Ben hata yapma isteğim olduğunda kendime ´beni bu hataya ne sevk ediyor, bu hatanın eşiğine gelmeden bir önce ne oldu´ sorularını sorardım. Hata yapmadan önce benim stresimi artıracak bir problemin olduğunu veya yalnızlık hissine kapıldığımı tespit ederdim. Stres ve yalnızlık hissiyle baş etmek için önümde iki yol var: Birincisi eşcinsel fanteziler ve davranışlar, ikincisi stresi ve yalnızlık hissini dağıtmak için sevdiğim insanlarla sosyalleşmek ve toplu aktivitelere katılmak. Birincisi kısır bir döngü oluşturuyor, ikincisi çözüm yolunda zinciri kırıp, kısır döngünün dışına çıkıp, hayatımın kontrolünü elime almamı, stresime ve yalnızlık hissime eşcinsel davranışlarla cevap vermeye değil de sağlıklı bir yöntemle üstesinden gelmeme sebep oluyor. Hem de daha girişimci oluveriyorum. O nedenle daha öncede demiştim ya, duyguları bastırmakla olmaz, onları görmezlikten gelmekle olmaz. Hata yapmak normal bir şey! Hayatın içinde olan bir şey! Hata yapınca karalara batmayın. Olur, böyle şeyler deyip, bir daha o hataya düşmemek için ne yapabilirim sorusunun cevabını araştırın. Sonra yine aynı hatayı yapacaksınız belki, ama yine yıkılmadan, çalışmalarınıza devam edeceksiniz.
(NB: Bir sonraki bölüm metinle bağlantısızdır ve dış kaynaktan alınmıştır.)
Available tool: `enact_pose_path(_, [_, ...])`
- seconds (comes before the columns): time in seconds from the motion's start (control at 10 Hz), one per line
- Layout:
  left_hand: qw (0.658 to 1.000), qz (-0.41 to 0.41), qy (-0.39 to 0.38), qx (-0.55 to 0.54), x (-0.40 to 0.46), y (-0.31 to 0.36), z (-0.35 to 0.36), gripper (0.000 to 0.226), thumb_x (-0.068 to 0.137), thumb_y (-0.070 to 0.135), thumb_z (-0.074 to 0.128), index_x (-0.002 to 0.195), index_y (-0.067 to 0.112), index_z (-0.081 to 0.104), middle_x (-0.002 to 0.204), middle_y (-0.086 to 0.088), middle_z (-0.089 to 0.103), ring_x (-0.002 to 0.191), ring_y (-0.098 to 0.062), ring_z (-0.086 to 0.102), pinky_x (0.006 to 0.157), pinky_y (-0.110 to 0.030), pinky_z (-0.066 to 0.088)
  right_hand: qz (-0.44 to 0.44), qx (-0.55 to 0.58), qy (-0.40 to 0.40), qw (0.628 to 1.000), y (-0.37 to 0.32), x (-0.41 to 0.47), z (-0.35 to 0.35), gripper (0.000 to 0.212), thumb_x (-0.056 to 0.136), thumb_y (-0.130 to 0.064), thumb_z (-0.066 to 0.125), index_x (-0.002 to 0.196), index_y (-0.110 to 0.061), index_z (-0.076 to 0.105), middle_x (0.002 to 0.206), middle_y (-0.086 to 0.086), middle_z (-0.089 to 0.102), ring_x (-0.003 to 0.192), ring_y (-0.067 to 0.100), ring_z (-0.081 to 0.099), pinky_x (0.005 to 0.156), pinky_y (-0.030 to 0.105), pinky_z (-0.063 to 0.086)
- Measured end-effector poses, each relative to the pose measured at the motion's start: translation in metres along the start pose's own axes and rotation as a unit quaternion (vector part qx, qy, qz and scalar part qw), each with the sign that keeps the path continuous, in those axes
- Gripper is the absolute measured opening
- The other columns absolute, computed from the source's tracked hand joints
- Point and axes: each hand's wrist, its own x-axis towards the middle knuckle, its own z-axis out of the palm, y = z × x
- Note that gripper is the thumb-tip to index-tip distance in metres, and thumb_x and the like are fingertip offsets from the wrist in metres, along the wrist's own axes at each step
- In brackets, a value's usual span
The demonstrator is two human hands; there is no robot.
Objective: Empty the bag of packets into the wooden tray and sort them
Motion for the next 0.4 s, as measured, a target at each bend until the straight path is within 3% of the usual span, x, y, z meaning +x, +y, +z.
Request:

Kendimden bir örnek daha vereyim size. Tüm sülale bir akşam bize gelmişlerdi. Bir masada amcalar, yeğenler yemek yiyoruz. Amcam, (sözleri ile çok tacizkar bulduğum, uzaktan sevmeyi tercih ettiğim biri idi. Bu aralar yaklaşsam da sözler bana tacizkar gelmiyor. Sözlerini kafama takardım önceleri, artık olayı kotarmasını becerebiliyorum. Sizin için özellikle bu aralar, stres yönetiminde ve sınırlarda belli seviyeye gelmeden bu tür hoşlanmayacağınız, tacizkar bulduğunuz kişilerden uzak durmanızı tavsiye ederim. Bir süre görüşmeyin onlarla.) aldığım eğitimi aşağılarcasına konuştu. Ben o ara erkeklerin yanından kalkıp mutfağa yengemlerin yanına gittim ve onlara meyve tabaklarını hazırlamaları için yardım etmeye başladım, gayri ihtiyari bir şekilde. Abim durumu anladı (abime duygularımla ve tedavi süreci ile ilgili durumu detayları ile anlatmıştım. Bu süreç sadece benim icin devrim değil, onlar için de bir devrim oldu. Kendi evlatlarına karşı nasıl davranacakları, babam ve annemden gelen doğru zannettikleri yanlışları yapmamaları gerektiğini öğrendiler. Dolayısı ile onlar için de bir tedavi oldu.) Abim beni yengemlerin yanından çağırdı ve erkeklerin oturduğu odaya aldı. Ait olduğum ortama. ( İşte destekçilerin bu faydası var değerli kardeşim. Ben erkekler ortamını amcandan dolayı güvensiz bulduğum için, güvenli bulduğum kadın ortamına kaçtım. Ama abim, güvenilir bir erkek olarak beni aldı ve ait olduğum erkekler ortamına geri getirdi. Bu doğal bir tedaviydi benim için.) Ve ben o gece uykudan kalktım, yarı uyuklar vaziyette, hiçbir cinsel dürtü yokken, kontrol dışı mastürbasyon yaptım. (Amcamın bana yüklemiş olduğu stresi, cinsel rahatlama yolu ile ruhumdan atmaya çalıştım.) İşte stres yönetimi o nedenle cok önemli değerli kardeşim. Amcamın dediklerini içselleştirmeseydim ve ruhumun yaralanmasına müsaade etmeseydim veya uygun cevap verebilseydim, yani stresi geri püskürtebilseydim, o mastürbasyon olmayacaktı belki.